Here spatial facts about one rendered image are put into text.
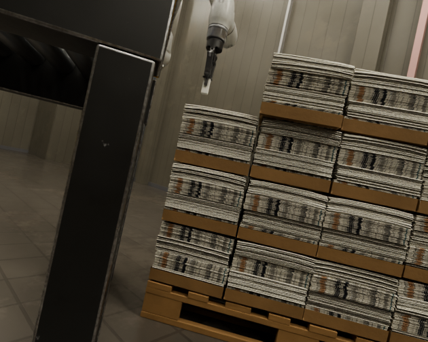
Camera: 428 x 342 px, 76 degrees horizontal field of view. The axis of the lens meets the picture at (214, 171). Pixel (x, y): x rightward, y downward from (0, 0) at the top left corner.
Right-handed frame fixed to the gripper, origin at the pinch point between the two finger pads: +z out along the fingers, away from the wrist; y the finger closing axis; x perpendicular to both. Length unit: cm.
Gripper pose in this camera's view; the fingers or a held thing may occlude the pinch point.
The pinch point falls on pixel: (206, 86)
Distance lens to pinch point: 127.7
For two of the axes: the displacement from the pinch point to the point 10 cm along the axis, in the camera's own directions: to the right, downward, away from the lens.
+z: -2.1, 9.8, 0.0
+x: -9.7, -2.1, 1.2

----------

◆ **EXERCISE DETAILS**
Print verbatim every line above, apart from the pictures.

◆ **OUTPUT**
Here spatial facts about one rendered image are put into text.
Camera: 428 x 342 px, 76 degrees horizontal field of view. The axis of the lens meets the picture at (214, 171). Pixel (x, y): x rightward, y downward from (0, 0) at the top left corner.
Right-handed frame fixed to the gripper, origin at the pinch point between the two finger pads: +z out along the fingers, away from the wrist; y the finger closing axis; x perpendicular to both. Length unit: cm.
Gripper pose in this camera's view; the fingers or a held thing may occlude the pinch point.
The pinch point falls on pixel: (206, 86)
Distance lens to pinch point: 127.7
For two of the axes: the displacement from the pinch point to the point 10 cm along the axis, in the camera's own directions: to the right, downward, away from the lens.
+z: -2.1, 9.8, 0.0
+x: -9.7, -2.1, 1.2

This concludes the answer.